Twitter数据抓取的方法(一)

Scraping Tweets Directly from Twitters Search Page – Part 1

Published January 8, 2015

EDIT – Since I wrote this post, Twitter has updated how you get the next list of tweets for your result. Rather than using scroll_cursor, it uses max_position. I’ve written a bit more in detail here.

In fairly recent news,
Twitter has started indexing it’s entire history of Tweets going all
the way back to 2006. Hurrah for data scientists! However, even with
this news (at time of writing), their search API is still restricted to
the past seven days of Tweets. While I doubt this will be the case
permanently, as a useful exercise this post presents how we can search
for Tweets from Twitter without necessarily using their API. Besides the
indexing, there is also the advantage that Twitter is a little more
liberal with rate limits, and you don’t require any authentication keys.

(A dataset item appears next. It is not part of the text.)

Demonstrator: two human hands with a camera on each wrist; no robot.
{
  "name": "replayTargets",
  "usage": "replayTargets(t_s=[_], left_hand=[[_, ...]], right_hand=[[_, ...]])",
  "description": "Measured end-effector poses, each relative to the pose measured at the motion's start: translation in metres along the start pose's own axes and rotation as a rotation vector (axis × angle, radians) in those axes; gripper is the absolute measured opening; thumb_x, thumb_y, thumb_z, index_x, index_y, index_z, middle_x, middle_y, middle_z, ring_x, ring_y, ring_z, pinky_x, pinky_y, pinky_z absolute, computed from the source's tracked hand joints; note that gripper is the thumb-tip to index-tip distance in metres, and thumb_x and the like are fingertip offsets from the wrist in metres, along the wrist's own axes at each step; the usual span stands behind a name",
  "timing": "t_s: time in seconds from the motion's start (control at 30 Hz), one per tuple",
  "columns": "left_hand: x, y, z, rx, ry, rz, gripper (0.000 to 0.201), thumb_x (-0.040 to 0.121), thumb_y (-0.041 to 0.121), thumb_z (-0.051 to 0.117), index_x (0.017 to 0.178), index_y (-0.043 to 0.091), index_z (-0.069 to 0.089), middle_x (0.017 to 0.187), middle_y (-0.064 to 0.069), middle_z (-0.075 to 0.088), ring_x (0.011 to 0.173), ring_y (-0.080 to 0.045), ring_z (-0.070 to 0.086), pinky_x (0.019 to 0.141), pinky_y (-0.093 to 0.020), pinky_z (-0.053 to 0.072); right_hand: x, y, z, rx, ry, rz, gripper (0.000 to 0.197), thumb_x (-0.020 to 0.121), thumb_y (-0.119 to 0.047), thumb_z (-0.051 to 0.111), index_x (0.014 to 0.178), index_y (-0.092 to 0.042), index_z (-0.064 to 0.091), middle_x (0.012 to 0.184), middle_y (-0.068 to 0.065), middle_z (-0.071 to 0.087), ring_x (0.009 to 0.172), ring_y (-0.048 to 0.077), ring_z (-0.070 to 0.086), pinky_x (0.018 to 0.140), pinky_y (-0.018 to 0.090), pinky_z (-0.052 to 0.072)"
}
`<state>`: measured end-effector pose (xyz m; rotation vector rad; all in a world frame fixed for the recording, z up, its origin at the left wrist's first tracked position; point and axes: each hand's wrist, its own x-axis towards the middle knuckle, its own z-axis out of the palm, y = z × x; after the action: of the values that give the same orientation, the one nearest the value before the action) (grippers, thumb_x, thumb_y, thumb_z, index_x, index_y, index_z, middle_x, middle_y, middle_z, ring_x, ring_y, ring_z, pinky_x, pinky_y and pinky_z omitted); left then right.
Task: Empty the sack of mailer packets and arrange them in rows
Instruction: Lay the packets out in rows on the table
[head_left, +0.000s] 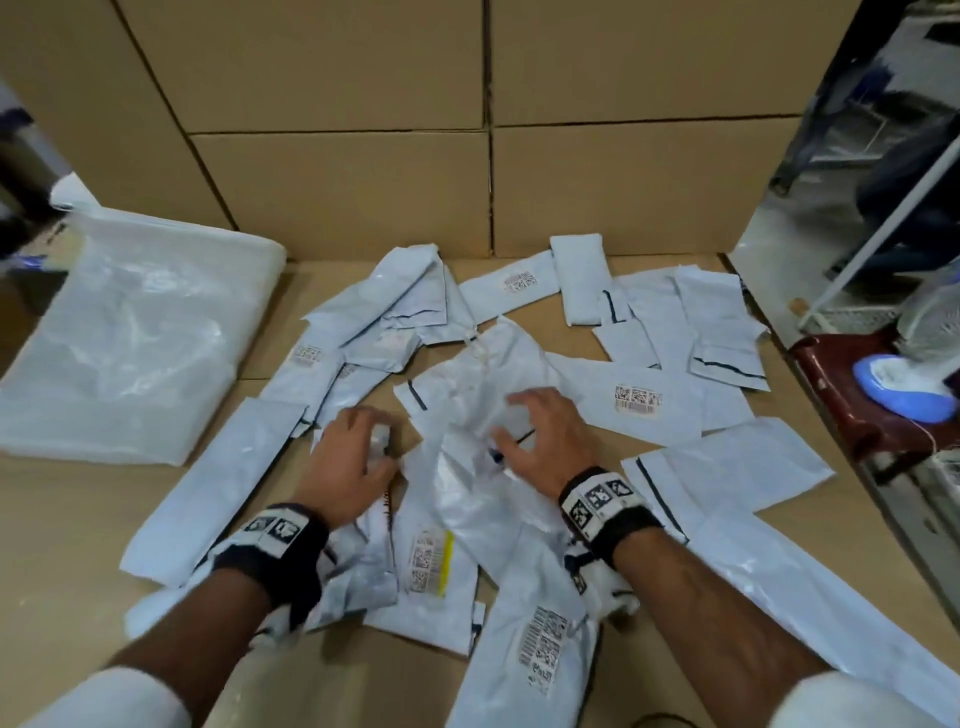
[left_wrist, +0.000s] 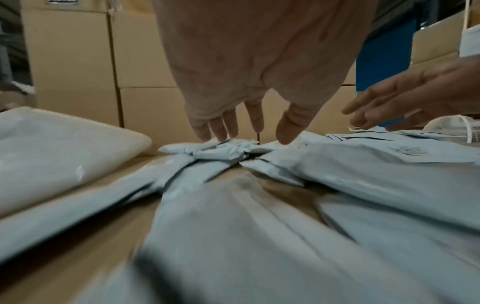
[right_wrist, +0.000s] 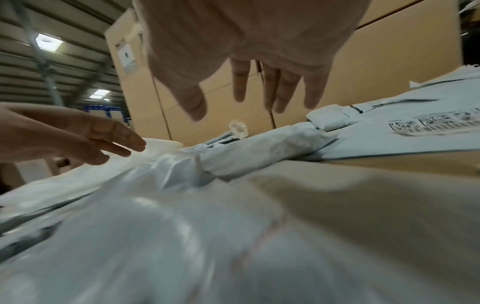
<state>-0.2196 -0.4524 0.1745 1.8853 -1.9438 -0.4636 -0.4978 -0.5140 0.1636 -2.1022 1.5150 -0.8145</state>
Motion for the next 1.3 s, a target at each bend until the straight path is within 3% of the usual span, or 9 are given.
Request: replayTargets(t_s=[0.13, 0.23, 0.43, 0.63, 0.77, 0.9, 1.1, 1.2, 1.3], left_hand=[[0.082, -0.003, -0.013, 0.216, -0.077, 0.028, 0.068, 0.082, 0.044, 0.054, 0.145, 0.021, 0.043, 0.152, -0.016, 0.038, 0.139, -0.034, 0.036, 0.112, -0.043, 0.031], [0.134, -0.002, -0.01, 0.304, -0.064, 0.02, 0.079, 0.079, 0.063, 0.033, 0.145, 0.021, 0.043, 0.15, -0.016, 0.041, 0.135, -0.035, 0.039, 0.11, -0.043, 0.032], [0.194, -0.061, 0.011, 0.461, -0.226, -0.155, 0.079, 0.082, 0.066, 0.044, 0.15, 0.035, 0.021, 0.159, -0.01, 0.02, 0.145, -0.036, 0.022, 0.115, -0.05, 0.026], [0.246, -0.129, -0.011, 0.313, -0.124, -0.29, 0.059, 0.096, 0.061, 0.031, 0.137, 0.022, 0.043, 0.147, -0.017, 0.042, 0.13, -0.042, 0.045, 0.105, -0.054, 0.04], [0.247, -0.148, -0.01, 0.396, -0.1, -0.331, 0.065, 0.094, 0.06, 0.036, 0.141, 0.016, 0.044, 0.151, -0.022, 0.033, 0.135, -0.042, 0.038, 0.109, -0.05, 0.035], [0.227, -0.133, -0.006, 0.341, 0.024, -0.312, 0.061, 0.089, 0.053, 0.051, 0.127, 0.004, 0.051, 0.139, -0.029, 0.041, 0.127, -0.045, 0.043, 0.104, -0.054, 0.038], [0.193, -0.067, 0.009, 0.077, 0.27, 0.083, 0.055, 0.081, 0.05, 0.055, 0.12, 0.012, 0.055, 0.127, -0.022, 0.046, 0.11, -0.04, 0.047, 0.092, -0.048, 0.041], [0.183, -0.028, 0.03, 0.058, 0.05, 0.355, 0.052, 0.084, 0.07, 0.053, 0.115, 0.029, 0.061, 0.126, -0.007, 0.049, 0.115, -0.026, 0.048, 0.099, -0.038, 0.039], [0.182, -0.012, 0.046, 0.235, -0.158, 0.355, 0.054, 0.074, 0.083, 0.05, 0.101, 0.037, 0.06, 0.109, 0.005, 0.059, 0.104, -0.019, 0.057, 0.095, -0.034, 0.042]], right_hand=[[0.051, -0.01, 0.016, -0.355, -0.262, 0.196, 0.106, 0.072, -0.072, 0.064, 0.158, -0.036, 0.012, 0.166, 0.016, 0.004, 0.153, 0.034, 0.005, 0.123, 0.056, 0.01], [0.08, -0.012, 0.037, -0.355, -0.343, 0.342, 0.106, 0.065, -0.072, 0.068, 0.153, -0.044, 0.016, 0.165, 0.018, -0.009, 0.153, 0.037, -0.005, 0.12, 0.064, 0.003], [0.112, -0.008, 0.068, -0.328, -0.386, 0.155, 0.066, 0.07, -0.049, 0.075, 0.129, -0.037, 0.049, 0.162, 0.01, 0.017, 0.15, 0.033, 0.017, 0.122, 0.055, 0.01], [0.138, -0.033, 0.1, -0.139, -0.417, -0.172, 0.031, 0.074, 0.0, 0.059, 0.097, -0.019, 0.065, 0.141, 0.001, 0.055, 0.139, 0.018, 0.042, 0.124, 0.049, 0.003], [0.137, -0.018, 0.089, -0.18, -0.25, -0.151, 0.022, 0.068, -0.013, 0.058, 0.081, -0.031, 0.055, 0.106, -0.007, 0.062, 0.11, 0.019, 0.057, 0.119, 0.05, 0.022], [0.118, 0.008, 0.048, -0.164, -0.137, -0.043, 0.024, 0.072, -0.024, 0.069, 0.091, -0.028, 0.055, 0.087, -0.013, 0.06, 0.084, 0.014, 0.052, 0.085, 0.031, 0.042], [0.087, 0.029, 0.012, 0.036, -0.273, 0.142, 0.024, 0.09, -0.024, 0.066, 0.107, -0.034, 0.054, 0.098, -0.007, 0.066, 0.088, 0.011, 0.062, 0.073, 0.032, 0.055], [0.081, 0.021, 0.009, 0.231, -0.235, 0.203, 0.024, 0.092, -0.016, 0.067, 0.109, -0.03, 0.059, 0.105, -0.006, 0.07, 0.094, 0.011, 0.068, 0.076, 0.024, 0.056], [0.072, 0.019, 0.01, 0.256, -0.254, 0.175, 0.026, 0.09, -0.008, 0.066, 0.109, -0.024, 0.06, 0.106, -0.004, 0.071, 0.097, 0.011, 0.069, 0.076, 0.021, 0.054]])
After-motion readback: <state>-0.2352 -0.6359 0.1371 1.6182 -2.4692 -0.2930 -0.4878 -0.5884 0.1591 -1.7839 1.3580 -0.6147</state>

The post will be split up into two parts, this first part looking at
what we can extract from Twitter and how we might start to go about it,
and the second a tutorial on how we can implement this in Java.

Right, to begin, lets say we want to search Twitter for all tweets
related to the query “Babylon 5”. You can access Twitters advanced
search without being logged in: https://twitter.com/search-advanced

If we take a look at the URL that’s constructed when we perform the search we get:

https://twitter.com/search?q=Babylon%205&src=typd

As we can see, there are two query parameters, q (our query encoded) and src (assumed to be the source of the query, i.e. typed). However, by default, Twitter returns top results, rather than all, so on the displayed page, if you click on All the URL changes to:

https://twitter.com/search?f=realtime&q=Babylon%205&src=typd

The difference here is the f=realtime parameter that appears to specify we receive Tweets in realtime as opposed to a subset of top Tweets. Useful to know, but currently we’re only getting the first 25 Tweets back. If we scroll down though, we notice that more Tweets are loaded on the page via AJAX. Logging all XMLHttpRequests in whatever dev tool you choose to use, we can see that everytime we reach the bottom of the page, Twitter makes an AJAX call a URL similar to:

https://twitter.com/i/search/timeline?f=realtime&q=Babylon%205&src=typd&include_available_features=1&include_entities=1&last_note_ts=85&scroll_cursor=TWEET-553069642609344512-553159310448918528-BD1UO2FFu9QAAAAAAAAETAAAAAcAAAASAAAAAAAAAAAAAAAAAAAAAAAAAAAAAAAAAAAAAAAAAAAAAAAAAAAAAAAAAAAAAAAAAAAAAAAAAAAAAAAAAAAAAAAAAAAAAAAAAAAAAAAAAAAAAAAAAAAAAAAAAAAAAAAAAAAAAAAAAAAAAAAAAAAAAAAAAAAAAAAAAAAAAAAAAAAAAAAAAAAAAAAAAAAAAAAA

On further inspection, we see that it is also a JSON response, which is very useful! Before we look at the response though, let’s have a look at that URL and some of it’s parameters.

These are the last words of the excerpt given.